## YOUR ASSIGNMENT:
Nothing but an exact copy of the data should be given.

====

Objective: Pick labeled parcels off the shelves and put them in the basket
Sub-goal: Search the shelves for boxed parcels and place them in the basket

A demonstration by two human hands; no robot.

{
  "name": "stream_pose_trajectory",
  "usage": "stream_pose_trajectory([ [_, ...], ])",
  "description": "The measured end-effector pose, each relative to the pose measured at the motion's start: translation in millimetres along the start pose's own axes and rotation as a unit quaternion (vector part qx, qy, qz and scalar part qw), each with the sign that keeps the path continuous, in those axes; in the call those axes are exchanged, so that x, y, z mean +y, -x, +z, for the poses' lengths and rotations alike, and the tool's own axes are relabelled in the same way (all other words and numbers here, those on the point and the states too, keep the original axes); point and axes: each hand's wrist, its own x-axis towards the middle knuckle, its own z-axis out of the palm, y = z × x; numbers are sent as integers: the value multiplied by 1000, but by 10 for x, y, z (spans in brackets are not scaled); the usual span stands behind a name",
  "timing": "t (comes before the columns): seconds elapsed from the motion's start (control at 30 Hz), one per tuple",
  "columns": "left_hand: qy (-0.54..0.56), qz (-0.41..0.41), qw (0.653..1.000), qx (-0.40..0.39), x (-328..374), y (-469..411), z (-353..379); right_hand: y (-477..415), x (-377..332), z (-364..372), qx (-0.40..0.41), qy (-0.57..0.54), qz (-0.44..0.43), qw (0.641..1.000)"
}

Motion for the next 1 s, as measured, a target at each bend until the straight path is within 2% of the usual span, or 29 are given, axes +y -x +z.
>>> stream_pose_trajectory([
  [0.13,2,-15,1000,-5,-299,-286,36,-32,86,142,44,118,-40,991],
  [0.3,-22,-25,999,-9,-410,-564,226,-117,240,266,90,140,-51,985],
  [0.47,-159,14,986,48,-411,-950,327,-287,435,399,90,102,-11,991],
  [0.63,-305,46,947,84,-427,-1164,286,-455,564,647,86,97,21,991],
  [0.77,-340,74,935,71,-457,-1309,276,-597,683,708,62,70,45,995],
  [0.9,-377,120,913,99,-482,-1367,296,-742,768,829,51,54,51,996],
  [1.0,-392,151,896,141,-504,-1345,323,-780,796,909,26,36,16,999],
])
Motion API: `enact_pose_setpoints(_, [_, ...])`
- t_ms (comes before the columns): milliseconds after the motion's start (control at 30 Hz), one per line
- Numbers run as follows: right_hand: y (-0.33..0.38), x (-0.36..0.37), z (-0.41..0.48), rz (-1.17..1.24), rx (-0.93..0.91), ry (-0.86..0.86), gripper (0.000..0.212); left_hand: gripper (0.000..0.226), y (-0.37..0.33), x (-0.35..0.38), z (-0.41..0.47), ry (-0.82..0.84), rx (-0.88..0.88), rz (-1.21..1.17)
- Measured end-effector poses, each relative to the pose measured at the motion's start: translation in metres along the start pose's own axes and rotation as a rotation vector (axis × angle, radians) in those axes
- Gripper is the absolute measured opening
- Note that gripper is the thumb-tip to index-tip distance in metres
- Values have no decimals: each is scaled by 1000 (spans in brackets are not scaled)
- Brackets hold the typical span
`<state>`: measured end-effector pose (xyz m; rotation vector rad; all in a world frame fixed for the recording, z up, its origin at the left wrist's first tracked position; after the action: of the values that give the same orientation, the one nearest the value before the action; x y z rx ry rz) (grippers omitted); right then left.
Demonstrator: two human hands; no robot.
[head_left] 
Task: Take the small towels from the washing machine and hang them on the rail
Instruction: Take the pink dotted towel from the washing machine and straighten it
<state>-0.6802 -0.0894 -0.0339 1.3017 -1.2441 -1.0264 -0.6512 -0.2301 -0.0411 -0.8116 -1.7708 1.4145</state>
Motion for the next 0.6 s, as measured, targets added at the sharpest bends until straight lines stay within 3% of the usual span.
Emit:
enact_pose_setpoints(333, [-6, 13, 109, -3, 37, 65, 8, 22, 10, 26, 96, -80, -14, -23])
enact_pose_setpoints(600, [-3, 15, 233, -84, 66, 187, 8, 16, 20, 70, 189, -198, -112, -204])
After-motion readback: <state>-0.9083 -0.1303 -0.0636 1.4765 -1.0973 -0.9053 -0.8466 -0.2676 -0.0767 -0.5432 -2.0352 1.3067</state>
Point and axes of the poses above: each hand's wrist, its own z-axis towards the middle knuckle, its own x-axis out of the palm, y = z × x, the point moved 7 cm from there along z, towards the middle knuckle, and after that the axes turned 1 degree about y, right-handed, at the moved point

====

## SOLUTION FOR THIS EXERCISE:
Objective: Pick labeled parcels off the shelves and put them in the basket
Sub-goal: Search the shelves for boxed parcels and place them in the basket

A demonstration by two human hands; no robot.

{
  "name": "stream_pose_trajectory",
  "usage": "stream_pose_trajectory([ [_, ...], ])",
  "description": "The measured end-effector pose, each relative to the pose measured at the motion's start: translation in millimetres along the start pose's own axes and rotation as a unit quaternion (vector part qx, qy, qz and scalar part qw), each with the sign that keeps the path continuous, in those axes; in the call those axes are exchanged, so that x, y, z mean +y, -x, +z, for the poses' lengths and rotations alike, and the tool's own axes are relabelled in the same way (all other words and numbers here, those on the point and the states too, keep the original axes); point and axes: each hand's wrist, its own x-axis towards the middle knuckle, its own z-axis out of the palm, y = z × x; numbers are sent as integers: the value multiplied by 1000, but by 10 for x, y, z (spans in brackets are not scaled); the usual span stands behind a name",
  "timing": "t (comes before the columns): seconds elapsed from the motion's start (control at 30 Hz), one per tuple",
  "columns": "left_hand: qy (-0.54..0.56), qz (-0.41..0.41), qw (0.653..1.000), qx (-0.40..0.39), x (-328..374), y (-469..411), z (-353..379); right_hand: y (-477..415), x (-377..332), z (-364..372), qx (-0.40..0.41), qy (-0.57..0.54), qz (-0.44..0.43), qw (0.641..1.000)"
}

Motion for the next 1 s, as measured, a target at each bend until the straight path is within 2% of the usual span, or 29 are given, axes +y -x +z.
>>> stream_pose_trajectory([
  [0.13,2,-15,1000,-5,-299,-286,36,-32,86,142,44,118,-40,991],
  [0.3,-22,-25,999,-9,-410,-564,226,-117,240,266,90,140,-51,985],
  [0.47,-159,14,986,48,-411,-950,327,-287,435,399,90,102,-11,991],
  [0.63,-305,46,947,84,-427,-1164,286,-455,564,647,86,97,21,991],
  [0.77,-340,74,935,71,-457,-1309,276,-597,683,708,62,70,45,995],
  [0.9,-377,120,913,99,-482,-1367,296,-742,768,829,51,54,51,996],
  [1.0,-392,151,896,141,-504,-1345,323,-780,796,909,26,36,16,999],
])
Motion API: `enact_pose_setpoints(_, [_, ...])`
- t_ms (comes before the columns): milliseconds after the motion's start (control at 30 Hz), one per line
- Numbers run as follows: right_hand: y (-0.33..0.38), x (-0.36..0.37), z (-0.41..0.48), rz (-1.17..1.24), rx (-0.93..0.91), ry (-0.86..0.86), gripper (0.000..0.212); left_hand: gripper (0.000..0.226), y (-0.37..0.33), x (-0.35..0.38), z (-0.41..0.47), ry (-0.82..0.84), rx (-0.88..0.88), rz (-1.21..1.17)
- Measured end-effector poses, each relative to the pose measured at the motion's start: translation in metres along the start pose's own axes and rotation as a rotation vector (axis × angle, radians) in those axes
- Gripper is the absolute measured opening
- Note that gripper is the thumb-tip to index-tip distance in metres
- Values have no decimals: each is scaled by 1000 (spans in brackets are not scaled)
- Brackets hold the typical span
`<state>`: measured end-effector pose (xyz m; rotation vector rad; all in a world frame fixed for the recording, z up, its origin at the left wrist's first tracked position; after the action: of the values that give the same orientation, the one nearest the value before the action; x y z rx ry rz) (grippers omitted); right then left.
Demonstrator: two human hands; no robot.
[head_left] 
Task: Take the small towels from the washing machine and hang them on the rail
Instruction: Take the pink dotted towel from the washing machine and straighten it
<state>-0.6802 -0.0894 -0.0339 1.3017 -1.2441 -1.0264 -0.6512 -0.2301 -0.0411 -0.8116 -1.7708 1.4145</state>
Motion for the next 0.6 s, as measured, targets added at the sharpest bends until straight lines stay within 3% of the usual span.
Emit:
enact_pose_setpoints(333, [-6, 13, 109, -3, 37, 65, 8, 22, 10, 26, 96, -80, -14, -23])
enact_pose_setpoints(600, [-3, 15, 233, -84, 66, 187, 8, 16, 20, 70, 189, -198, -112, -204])
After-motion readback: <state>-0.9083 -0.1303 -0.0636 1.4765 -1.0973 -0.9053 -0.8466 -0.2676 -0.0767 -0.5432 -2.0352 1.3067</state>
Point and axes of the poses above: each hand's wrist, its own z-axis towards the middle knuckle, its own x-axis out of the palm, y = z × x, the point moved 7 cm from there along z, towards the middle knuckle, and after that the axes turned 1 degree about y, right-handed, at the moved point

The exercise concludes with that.